Hygiene-led environments share a requirement: garments must be cleanable at high temperatures, hold colour and shape through constant industrial laundry, and protect the wearer. That shapes every spec decision.
Garment by setting
| Setting | Garment | Key requirement |
|---|---|---|
| Laboratory | Lab coat (long sleeve, buttoned) | Coverage + easy removal; often flame-resistant or anti-static |
| Clinic / care | Medical tunic & trouser | Comfort, movement, high-temperature wash |
| Professional kitchen | Chef jacket + apron | Heat protection, stain release, breathability |
| Food production | Coat / smock, snap closures | No loose buttons (foreign-object control), wash durability |
Fabric & finish
The default for hygiene wear is a poly-cotton blend (typically 65/35) at 190–245 GSM: the polyester carries colour and shape through 60–90°C laundry while the cotton keeps it comfortable and breathable. Common functional finishes:
- Stain-release: helps food and biological stains lift in the wash.
- Anti-static: a carbon grid for electronics labs and clean rooms.
- Fluid-repellent: sheds splashes in clinical and lab settings.
- Antimicrobial: reduces odour and bacterial build-up between washes.
Food-production garments often require concealed or snap closures and no external pockets above the waist to prevent foreign-object contamination. Tell us the sector and we'll build the garment to its hygiene rules.

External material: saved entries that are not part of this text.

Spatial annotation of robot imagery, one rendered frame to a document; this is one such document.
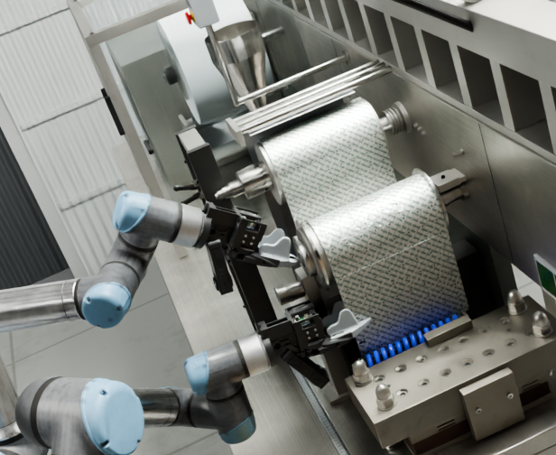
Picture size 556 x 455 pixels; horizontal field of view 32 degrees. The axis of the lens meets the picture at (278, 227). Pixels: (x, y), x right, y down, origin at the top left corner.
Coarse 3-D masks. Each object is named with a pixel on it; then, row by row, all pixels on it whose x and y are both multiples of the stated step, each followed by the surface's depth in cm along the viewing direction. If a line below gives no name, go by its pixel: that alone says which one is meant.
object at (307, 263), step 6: (300, 240) 183; (294, 246) 185; (300, 246) 181; (306, 246) 180; (300, 252) 181; (306, 252) 180; (300, 258) 185; (306, 258) 180; (306, 264) 180; (312, 264) 180; (306, 270) 183; (312, 270) 181
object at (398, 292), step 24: (432, 240) 182; (384, 264) 181; (408, 264) 183; (432, 264) 184; (456, 264) 186; (360, 288) 182; (384, 288) 183; (408, 288) 185; (432, 288) 186; (456, 288) 188; (360, 312) 184; (384, 312) 185; (408, 312) 187; (432, 312) 188; (456, 312) 190; (360, 336) 186; (384, 336) 187; (408, 336) 189
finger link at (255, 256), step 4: (240, 256) 179; (244, 256) 178; (248, 256) 178; (252, 256) 178; (256, 256) 178; (260, 256) 179; (264, 256) 179; (244, 260) 178; (248, 260) 178; (252, 260) 178; (256, 260) 178; (260, 260) 178; (264, 260) 178; (268, 260) 180; (272, 260) 180; (276, 260) 180; (256, 264) 178; (260, 264) 178; (264, 264) 179; (268, 264) 179; (272, 264) 180; (276, 264) 181
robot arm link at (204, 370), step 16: (208, 352) 180; (224, 352) 179; (240, 352) 178; (192, 368) 178; (208, 368) 177; (224, 368) 178; (240, 368) 178; (192, 384) 177; (208, 384) 178; (224, 384) 178; (240, 384) 181
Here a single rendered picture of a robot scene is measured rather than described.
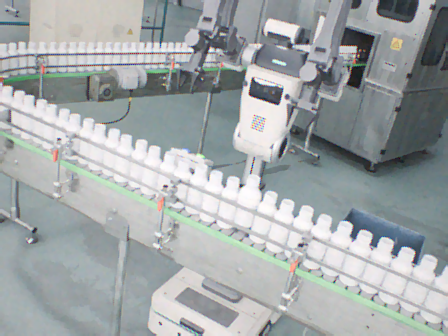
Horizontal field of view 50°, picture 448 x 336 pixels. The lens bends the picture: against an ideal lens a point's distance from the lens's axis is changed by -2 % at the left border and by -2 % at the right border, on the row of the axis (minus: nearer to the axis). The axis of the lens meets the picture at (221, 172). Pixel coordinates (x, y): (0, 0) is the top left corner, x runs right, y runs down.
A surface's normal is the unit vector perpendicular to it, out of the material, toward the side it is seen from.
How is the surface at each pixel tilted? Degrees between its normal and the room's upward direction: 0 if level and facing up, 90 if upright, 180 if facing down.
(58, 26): 90
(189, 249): 90
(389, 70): 90
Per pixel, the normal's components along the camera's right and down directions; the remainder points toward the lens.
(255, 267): -0.47, 0.29
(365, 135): -0.70, 0.16
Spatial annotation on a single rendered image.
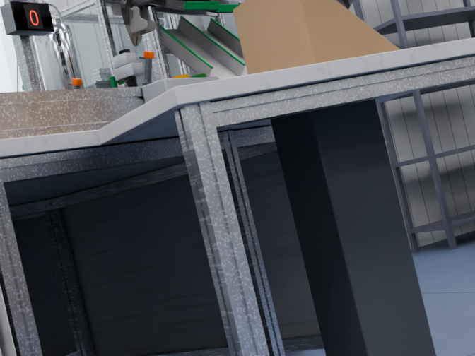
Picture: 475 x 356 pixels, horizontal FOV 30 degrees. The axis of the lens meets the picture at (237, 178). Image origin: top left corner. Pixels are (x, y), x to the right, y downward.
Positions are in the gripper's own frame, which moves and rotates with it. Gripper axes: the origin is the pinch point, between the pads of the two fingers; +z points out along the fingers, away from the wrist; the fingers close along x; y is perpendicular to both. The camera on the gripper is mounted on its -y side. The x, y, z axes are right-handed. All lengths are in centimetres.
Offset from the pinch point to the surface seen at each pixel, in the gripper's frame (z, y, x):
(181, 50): 0.1, -2.7, 24.8
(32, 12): -5.9, -18.7, -15.5
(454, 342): 94, 44, 129
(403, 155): 38, -96, 459
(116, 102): 16.0, 14.4, -24.6
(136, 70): 7.1, -1.2, 2.7
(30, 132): 22, 14, -50
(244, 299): 48, 64, -55
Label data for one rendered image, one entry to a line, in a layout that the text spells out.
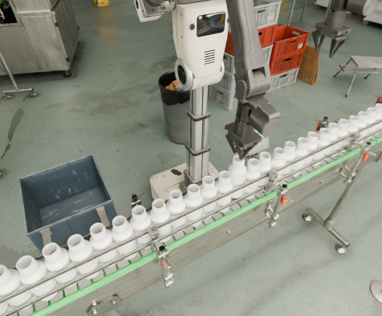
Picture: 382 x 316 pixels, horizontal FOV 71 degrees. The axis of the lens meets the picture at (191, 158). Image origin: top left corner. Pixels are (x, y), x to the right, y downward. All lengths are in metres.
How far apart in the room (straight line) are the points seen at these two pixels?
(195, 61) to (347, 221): 1.76
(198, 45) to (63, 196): 0.95
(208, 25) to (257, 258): 1.51
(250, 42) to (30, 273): 0.76
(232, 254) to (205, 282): 0.28
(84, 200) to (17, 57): 3.30
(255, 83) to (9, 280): 0.75
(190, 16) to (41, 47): 3.31
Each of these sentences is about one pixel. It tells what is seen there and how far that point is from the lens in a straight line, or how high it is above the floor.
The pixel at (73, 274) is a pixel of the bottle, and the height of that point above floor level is 1.05.
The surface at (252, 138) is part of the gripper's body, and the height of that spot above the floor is 1.30.
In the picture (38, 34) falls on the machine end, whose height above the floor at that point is 0.62.
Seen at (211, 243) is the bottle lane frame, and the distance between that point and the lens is 1.03.
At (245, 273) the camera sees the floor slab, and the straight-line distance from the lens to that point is 1.98.
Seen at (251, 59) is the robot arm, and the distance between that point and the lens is 0.69.
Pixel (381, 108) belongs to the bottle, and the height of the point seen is 1.16.
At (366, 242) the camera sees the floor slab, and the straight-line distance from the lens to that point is 2.41.
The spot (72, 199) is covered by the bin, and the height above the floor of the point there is 0.73.
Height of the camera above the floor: 1.77
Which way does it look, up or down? 43 degrees down
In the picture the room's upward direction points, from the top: straight up

Details that earn their place
- Colour: white shows cleanliness in labs; darker tones hide stains in kitchens — choose by priority.
- Closures: press studs are faster and safer than buttons in food settings.
- Sizing: unisex blocks with adjustable cuffs simplify stock across a mixed team.
- Branding: embroidery survives high-temperature laundry; heat-transfer often won't.
Quick recommendation
- Lab → buttoned coat, 210–245 GSM poly-cotton, fluid-repellent / anti-static as needed.
- Clinic / care → tunic + trouser, stain-release, 60°C+ wash.
- Food production → snap-closure coat, no upper pockets, wash-durable blend.